L’impact sur le programme de lutte contre la polio du Pakistan est tangible. Le nombre d'enfants non vaccinés continue d'augmenter, les parents prétendant parfois que leurs enfants sont morts pour éviter les vaccinations. Lors de la dernière campagne de lutte contre la poliomyélite la semaine dernière, les responsables ont enregistré plus de 13 135 refus dans le district de Killa Abdullah où se trouve Chaman, l'une des régions du pays les plus touchées par la polio.

Mohammed Dawood, un Le responsable de la communication du district de Killa Abdullah, a déclaré: «Certaines familles marquent faussement leurs enfants sans leur avoir donné les gouttes antipoliomyélitiques et mentent à ce sujet lorsque les agents de lutte contre la polio arrivent chez eux. Certains envoient leurs enfants au domicile de leurs proches, certains trouvent des excuses et certains refusent directement. »

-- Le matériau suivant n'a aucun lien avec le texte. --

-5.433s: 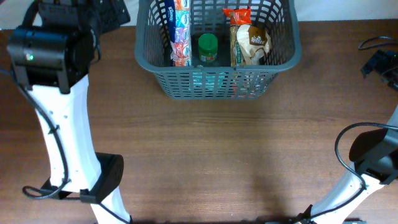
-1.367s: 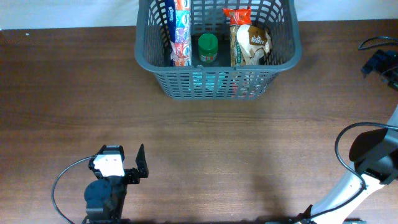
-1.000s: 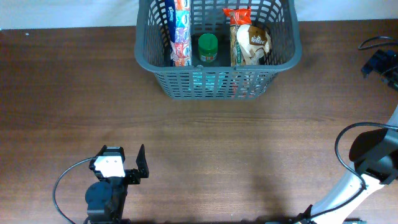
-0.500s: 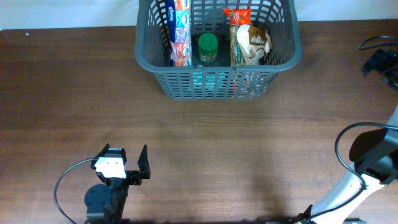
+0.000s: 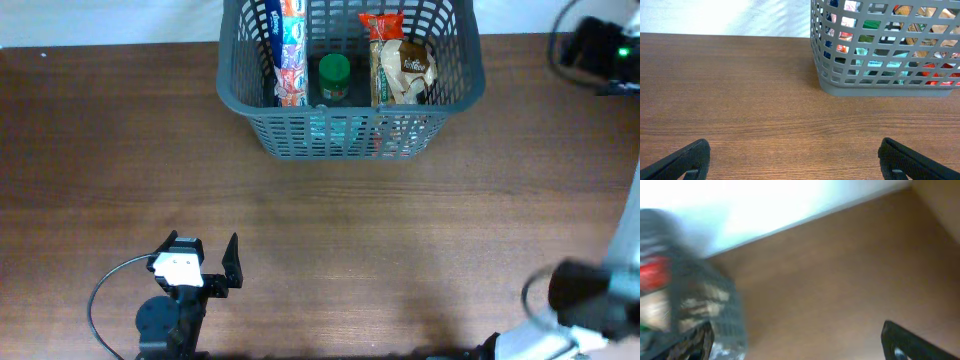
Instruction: Pack container
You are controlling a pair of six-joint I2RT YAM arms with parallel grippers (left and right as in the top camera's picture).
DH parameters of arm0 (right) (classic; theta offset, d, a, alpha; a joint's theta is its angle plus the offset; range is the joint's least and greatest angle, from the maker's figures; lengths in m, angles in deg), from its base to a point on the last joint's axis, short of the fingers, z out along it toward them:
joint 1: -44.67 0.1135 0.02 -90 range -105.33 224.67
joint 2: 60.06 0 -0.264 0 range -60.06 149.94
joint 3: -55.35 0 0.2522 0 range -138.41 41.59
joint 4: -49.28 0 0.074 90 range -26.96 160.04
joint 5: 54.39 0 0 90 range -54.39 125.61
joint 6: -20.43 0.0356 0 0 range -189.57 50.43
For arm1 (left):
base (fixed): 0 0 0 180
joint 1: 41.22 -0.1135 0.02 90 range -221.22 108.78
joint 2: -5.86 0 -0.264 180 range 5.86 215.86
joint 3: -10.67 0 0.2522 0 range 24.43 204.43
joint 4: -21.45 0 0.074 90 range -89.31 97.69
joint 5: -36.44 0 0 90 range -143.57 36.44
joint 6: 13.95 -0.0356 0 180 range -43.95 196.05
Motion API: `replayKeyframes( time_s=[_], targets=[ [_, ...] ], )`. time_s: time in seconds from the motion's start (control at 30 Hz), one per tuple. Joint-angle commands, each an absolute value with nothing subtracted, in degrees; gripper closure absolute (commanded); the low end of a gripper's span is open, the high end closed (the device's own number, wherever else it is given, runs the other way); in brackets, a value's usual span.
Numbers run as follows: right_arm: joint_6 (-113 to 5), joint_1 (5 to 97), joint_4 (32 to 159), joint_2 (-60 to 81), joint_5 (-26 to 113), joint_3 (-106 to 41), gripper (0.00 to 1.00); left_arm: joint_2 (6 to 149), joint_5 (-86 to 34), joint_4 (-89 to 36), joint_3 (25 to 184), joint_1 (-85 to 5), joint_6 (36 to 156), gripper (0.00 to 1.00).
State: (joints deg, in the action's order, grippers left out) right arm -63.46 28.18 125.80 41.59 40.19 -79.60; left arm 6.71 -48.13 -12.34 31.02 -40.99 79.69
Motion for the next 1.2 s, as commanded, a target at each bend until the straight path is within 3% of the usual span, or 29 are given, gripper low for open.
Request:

Avec plus de 25 000 personnes qui traversent chaque jour la frontière entre le Pakistan et l'Afghanistan, surveiller les enfants des zones frontalières qui ont été vaccinés est une tâche presque impossible. Dans les zones frontalières contestées de Killi Aashiq et Waris, les talibans ont averti les travailleuses de la poliomyélite de ne pas entrer. Pour compliquer les choses, les personnes qui visitent les régions frontalières du Pakistan depuis l'Afghanistan sont également réticentes à accepter les vaccins contre la polio.

Mais même avec tous les dangers auxquels elles sont confrontées, les travailleuses de la polio à Chaman et dans les régions frontalières sont considérées par beaucoup comme une étape cruciale vers la remise en cause de la société patriarcale imposée aux femmes dans cette région du Pakistan. Malgré la résistance sociétale, plus de 400 femmes travaillent maintenant comme vaccinateurs contre la polio dans le district de Killa Abdullah.

Le Dr Shams Tareen était le coordinateur régional de l'Organisation mondiale de la Santé qui a recruté pour la première fois des femmes dans la campagne dans ce district en 2015. «L'introduction des femmes dans le programme de lutte contre la polio ne leur donne pas seulement des moyens financiers, mais dans le district le plus conservateur de Killa Abdullah c'est remettre en question les traditions dépassées », dit-elle.

Le commissaire adjoint local de Killa Abdullah Tariq Javed Khan Menga s'engage à arrêter l'escalade des attaques contre les femmes. «Nous avons prévu une sécurité plus stricte pour les équipes de lutte contre la polio», dit-il. «Nous allons y remédier.»